Bisogna avere una mente d’inverno
Per osservare il gelo e i rami
Dei pini incrostati di neve;
e avere patito tanto freddo
per guardare i ginepri ricoperti di ghiaccio,
gli abeti ruvidi nel distante riflesso
del sole di gennaio […]
[Wallace Stevens, cit. a p. 60]
Di questo ci fa dono e grazia l’autore con il suo libro: ci offre un viaggio della memoria (una pratica che gli è molto cara e che è tra le sue caratteristiche principali di scrittore) che è assieme un’antologia poetica, un’autobiografia letteraria, un resoconto di incontri avvenuti o mancati o solo immaginati coi poeti e le loro voci; e possiamo stupire che in questo itinerario si faccia tappa con Foscolo, Carducci e Pascoli; o possiamo gioire, nel ritrovare col punto esclamativo la brillantezza ombrosa di Gozzano. Ciò che più conta è capire che operazioni simili, possibili a ciascuno, esistono perché ognuno possiede una merce universale eppure rarissima: l’inimitabile tessitura delle proprie esperienze, di ciò che ha letto e di ciò che ha sperimentato, di ciò che ha pensato e detto, e che può adesso, dopo, sempre, tentare di richiamare alla presenza, provocandolo. La poesia aiuta, nel suo essere sempre condensativa (e cioè, di nuovo, metaforica), a fare questo: a richiamare i fantasmi e a chiedere le loro ragioni.

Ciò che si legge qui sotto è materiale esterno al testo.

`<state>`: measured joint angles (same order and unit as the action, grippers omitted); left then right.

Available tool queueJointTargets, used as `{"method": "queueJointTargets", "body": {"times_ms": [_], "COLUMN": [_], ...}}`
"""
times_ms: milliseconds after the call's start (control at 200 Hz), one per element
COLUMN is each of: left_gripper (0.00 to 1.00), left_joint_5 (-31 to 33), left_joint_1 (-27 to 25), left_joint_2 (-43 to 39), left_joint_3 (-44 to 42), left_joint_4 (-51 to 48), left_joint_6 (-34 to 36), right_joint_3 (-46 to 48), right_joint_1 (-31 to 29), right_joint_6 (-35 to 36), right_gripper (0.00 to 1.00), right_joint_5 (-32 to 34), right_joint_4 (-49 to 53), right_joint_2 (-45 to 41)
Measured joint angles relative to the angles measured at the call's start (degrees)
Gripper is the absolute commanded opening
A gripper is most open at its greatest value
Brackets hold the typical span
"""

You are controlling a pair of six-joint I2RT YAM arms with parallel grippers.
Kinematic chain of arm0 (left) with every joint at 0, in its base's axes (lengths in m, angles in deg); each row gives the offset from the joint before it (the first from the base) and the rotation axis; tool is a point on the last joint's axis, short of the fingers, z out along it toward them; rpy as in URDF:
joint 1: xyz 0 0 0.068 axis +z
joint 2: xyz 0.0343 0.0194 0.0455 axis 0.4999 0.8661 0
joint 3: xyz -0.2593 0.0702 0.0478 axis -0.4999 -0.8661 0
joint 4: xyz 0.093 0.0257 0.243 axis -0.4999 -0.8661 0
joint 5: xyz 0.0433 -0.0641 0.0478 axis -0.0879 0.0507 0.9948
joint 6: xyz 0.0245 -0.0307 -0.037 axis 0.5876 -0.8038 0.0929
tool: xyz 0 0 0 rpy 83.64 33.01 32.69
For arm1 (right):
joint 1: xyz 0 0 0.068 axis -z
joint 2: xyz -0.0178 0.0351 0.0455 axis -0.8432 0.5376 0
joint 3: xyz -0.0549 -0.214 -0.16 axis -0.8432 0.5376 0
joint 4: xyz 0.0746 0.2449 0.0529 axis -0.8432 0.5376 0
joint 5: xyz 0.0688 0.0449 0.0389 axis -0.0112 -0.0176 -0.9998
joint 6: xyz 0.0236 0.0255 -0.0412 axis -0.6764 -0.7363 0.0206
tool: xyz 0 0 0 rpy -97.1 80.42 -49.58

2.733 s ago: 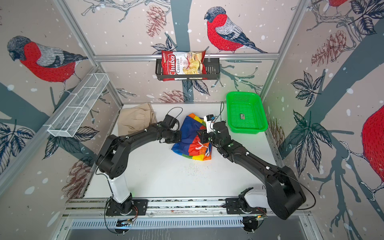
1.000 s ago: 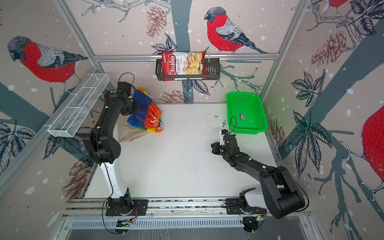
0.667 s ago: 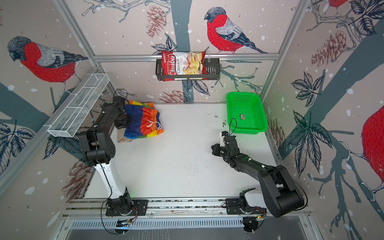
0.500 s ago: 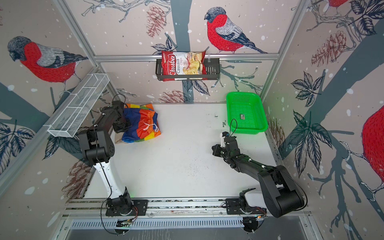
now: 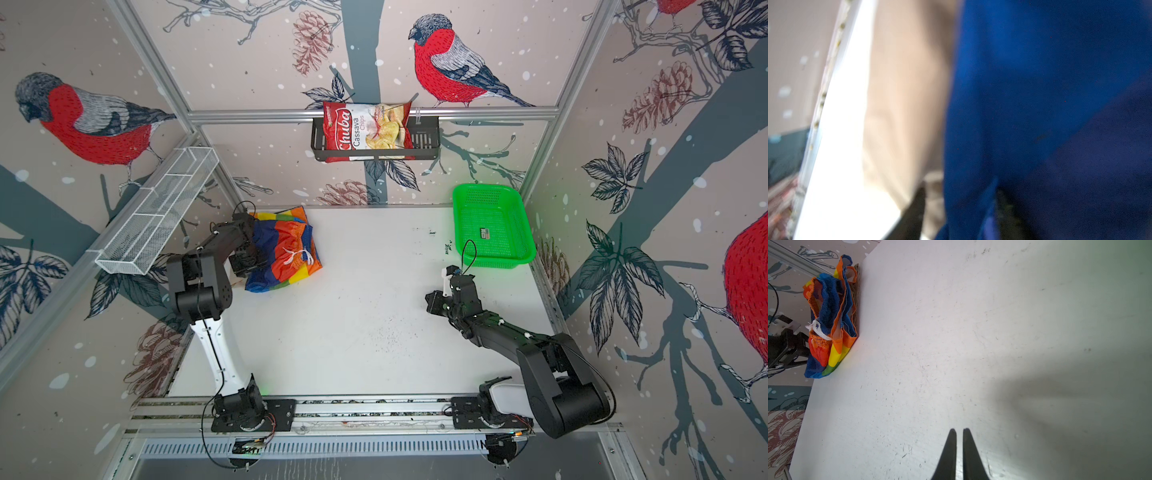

[1] Trad. it. di Elio Nissim e Laura del Bono
[2] “Un giorno stavo ascoltando la radio in Am. Passò una canzone: «Oh, I Long to See My Mother in the Doorway». Per Dio!, mi dissi, io questa canzone la capisco. Quante volte ho desiderato di vedere mia madre sulla soglia. A dire il vero, lei si fermava molto spesso su diverse soglie a guardarmi. Un giorno se ne stava, proprio così, sulla porta d’ingresso, con il buio del corridoio alle spalle. Era il primo dell’anno. Mi disse tristemente: Se torni a casa alle quattro di mattina a diciassette anni, a che ora rientrerai quando ne avrai venti? Mi fece questa domanda senza allegria né cattiveria. Aveva dato inizio ai suoi inquieti preparativi per la morte. Non ci sarebbe stata, pensava, quando io avrei avuto vent’anni. Perciò si interrogava”, trad. it. di Isabella Zani.